## DIRECTIONS FOR THIS TASK
Copy the records below exactly as they are written.

## DATASET
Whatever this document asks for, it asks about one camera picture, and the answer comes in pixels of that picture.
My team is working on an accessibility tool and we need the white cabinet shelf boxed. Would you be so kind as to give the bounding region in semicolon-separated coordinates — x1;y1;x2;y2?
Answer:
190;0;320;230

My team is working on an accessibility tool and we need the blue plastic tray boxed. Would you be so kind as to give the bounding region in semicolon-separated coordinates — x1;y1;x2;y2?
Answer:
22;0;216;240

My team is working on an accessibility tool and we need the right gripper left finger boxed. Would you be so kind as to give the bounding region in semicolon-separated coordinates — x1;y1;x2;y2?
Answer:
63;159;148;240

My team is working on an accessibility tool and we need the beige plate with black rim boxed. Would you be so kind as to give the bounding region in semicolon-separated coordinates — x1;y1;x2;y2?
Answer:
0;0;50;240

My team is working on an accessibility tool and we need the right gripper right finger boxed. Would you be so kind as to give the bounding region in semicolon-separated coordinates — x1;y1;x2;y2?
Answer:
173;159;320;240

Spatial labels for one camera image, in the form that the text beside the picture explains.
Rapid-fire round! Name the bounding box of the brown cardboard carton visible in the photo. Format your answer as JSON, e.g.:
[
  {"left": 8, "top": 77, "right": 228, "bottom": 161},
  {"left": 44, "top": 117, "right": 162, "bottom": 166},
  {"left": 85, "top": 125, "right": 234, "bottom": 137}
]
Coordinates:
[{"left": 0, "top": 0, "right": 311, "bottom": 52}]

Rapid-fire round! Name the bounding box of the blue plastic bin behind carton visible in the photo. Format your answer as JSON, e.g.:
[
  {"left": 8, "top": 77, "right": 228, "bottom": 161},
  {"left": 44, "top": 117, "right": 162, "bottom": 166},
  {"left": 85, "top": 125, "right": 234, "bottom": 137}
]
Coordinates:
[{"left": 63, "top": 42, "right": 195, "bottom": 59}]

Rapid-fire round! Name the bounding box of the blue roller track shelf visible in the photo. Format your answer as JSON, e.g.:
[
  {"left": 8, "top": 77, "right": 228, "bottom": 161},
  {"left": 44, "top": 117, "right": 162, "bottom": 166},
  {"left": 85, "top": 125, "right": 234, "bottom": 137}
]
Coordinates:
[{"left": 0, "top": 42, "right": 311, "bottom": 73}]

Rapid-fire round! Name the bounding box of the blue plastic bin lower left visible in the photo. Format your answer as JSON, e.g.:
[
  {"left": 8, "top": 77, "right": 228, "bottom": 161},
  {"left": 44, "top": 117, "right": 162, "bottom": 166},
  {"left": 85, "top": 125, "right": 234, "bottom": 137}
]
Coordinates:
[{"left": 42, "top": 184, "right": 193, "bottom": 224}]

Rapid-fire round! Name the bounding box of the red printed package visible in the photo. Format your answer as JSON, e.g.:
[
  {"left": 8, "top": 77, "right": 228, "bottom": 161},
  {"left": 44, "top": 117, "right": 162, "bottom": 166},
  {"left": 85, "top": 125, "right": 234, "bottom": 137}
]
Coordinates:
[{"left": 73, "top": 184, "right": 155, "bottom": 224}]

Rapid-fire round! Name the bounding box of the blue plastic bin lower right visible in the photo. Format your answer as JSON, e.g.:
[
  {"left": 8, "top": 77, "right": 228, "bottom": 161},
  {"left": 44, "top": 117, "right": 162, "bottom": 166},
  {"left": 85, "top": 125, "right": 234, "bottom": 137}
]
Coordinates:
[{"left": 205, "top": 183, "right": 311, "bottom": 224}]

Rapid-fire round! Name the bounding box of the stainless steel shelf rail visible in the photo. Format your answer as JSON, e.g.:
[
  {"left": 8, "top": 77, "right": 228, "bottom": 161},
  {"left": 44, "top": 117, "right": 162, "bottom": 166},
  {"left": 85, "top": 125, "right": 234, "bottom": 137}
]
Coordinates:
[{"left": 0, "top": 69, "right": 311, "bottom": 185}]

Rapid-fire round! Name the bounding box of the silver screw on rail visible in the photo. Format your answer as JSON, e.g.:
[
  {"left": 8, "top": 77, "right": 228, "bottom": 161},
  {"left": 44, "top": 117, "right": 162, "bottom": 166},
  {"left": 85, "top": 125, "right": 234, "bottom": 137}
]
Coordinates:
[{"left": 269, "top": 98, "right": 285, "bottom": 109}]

## RESULT
Whatever this document asks for, it asks about one camera picture, and the answer comes in pixels of that picture.
My team is working on an accessibility tool and we need the white cabinet shelf boxed. Would you be so kind as to give the bounding region in semicolon-separated coordinates — x1;y1;x2;y2?
Answer:
190;0;320;230

My team is working on an accessibility tool and we need the blue plastic tray boxed. Would you be so kind as to give the bounding region in semicolon-separated coordinates — x1;y1;x2;y2?
Answer:
22;0;216;240

My team is working on an accessibility tool and we need the right gripper left finger boxed. Would you be so kind as to give the bounding region in semicolon-separated coordinates — x1;y1;x2;y2?
Answer:
63;159;148;240

My team is working on an accessibility tool and we need the beige plate with black rim boxed. Would you be so kind as to give the bounding region in semicolon-separated coordinates — x1;y1;x2;y2?
Answer:
0;0;50;240

My team is working on an accessibility tool and we need the right gripper right finger boxed. Would you be so kind as to give the bounding region in semicolon-separated coordinates — x1;y1;x2;y2?
Answer:
173;159;320;240

Spatial labels for one camera image, in the form that the text beside the picture explains.
Rapid-fire round! Name the bounding box of the brown cardboard carton visible in the photo. Format your answer as JSON, e.g.:
[
  {"left": 8, "top": 77, "right": 228, "bottom": 161},
  {"left": 44, "top": 117, "right": 162, "bottom": 166},
  {"left": 85, "top": 125, "right": 234, "bottom": 137}
]
Coordinates:
[{"left": 0, "top": 0, "right": 311, "bottom": 52}]

Rapid-fire round! Name the bounding box of the blue plastic bin behind carton visible in the photo. Format your answer as JSON, e.g.:
[
  {"left": 8, "top": 77, "right": 228, "bottom": 161},
  {"left": 44, "top": 117, "right": 162, "bottom": 166},
  {"left": 85, "top": 125, "right": 234, "bottom": 137}
]
Coordinates:
[{"left": 63, "top": 42, "right": 195, "bottom": 59}]

Rapid-fire round! Name the bounding box of the blue roller track shelf visible in the photo. Format your answer as JSON, e.g.:
[
  {"left": 8, "top": 77, "right": 228, "bottom": 161},
  {"left": 44, "top": 117, "right": 162, "bottom": 166},
  {"left": 85, "top": 125, "right": 234, "bottom": 137}
]
Coordinates:
[{"left": 0, "top": 42, "right": 311, "bottom": 73}]

Rapid-fire round! Name the bounding box of the blue plastic bin lower left visible in the photo. Format your answer as JSON, e.g.:
[
  {"left": 8, "top": 77, "right": 228, "bottom": 161},
  {"left": 44, "top": 117, "right": 162, "bottom": 166},
  {"left": 85, "top": 125, "right": 234, "bottom": 137}
]
Coordinates:
[{"left": 42, "top": 184, "right": 193, "bottom": 224}]

Rapid-fire round! Name the bounding box of the red printed package visible in the photo. Format your answer as JSON, e.g.:
[
  {"left": 8, "top": 77, "right": 228, "bottom": 161},
  {"left": 44, "top": 117, "right": 162, "bottom": 166},
  {"left": 85, "top": 125, "right": 234, "bottom": 137}
]
Coordinates:
[{"left": 73, "top": 184, "right": 155, "bottom": 224}]

Rapid-fire round! Name the bounding box of the blue plastic bin lower right visible in the photo. Format your answer as JSON, e.g.:
[
  {"left": 8, "top": 77, "right": 228, "bottom": 161},
  {"left": 44, "top": 117, "right": 162, "bottom": 166},
  {"left": 85, "top": 125, "right": 234, "bottom": 137}
]
Coordinates:
[{"left": 205, "top": 183, "right": 311, "bottom": 224}]

Rapid-fire round! Name the bounding box of the stainless steel shelf rail visible in the photo. Format your answer as JSON, e.g.:
[
  {"left": 8, "top": 77, "right": 228, "bottom": 161},
  {"left": 44, "top": 117, "right": 162, "bottom": 166},
  {"left": 85, "top": 125, "right": 234, "bottom": 137}
]
Coordinates:
[{"left": 0, "top": 69, "right": 311, "bottom": 185}]

Rapid-fire round! Name the bounding box of the silver screw on rail visible in the photo. Format your answer as JSON, e.g.:
[
  {"left": 8, "top": 77, "right": 228, "bottom": 161},
  {"left": 44, "top": 117, "right": 162, "bottom": 166},
  {"left": 85, "top": 125, "right": 234, "bottom": 137}
]
Coordinates:
[{"left": 269, "top": 98, "right": 285, "bottom": 109}]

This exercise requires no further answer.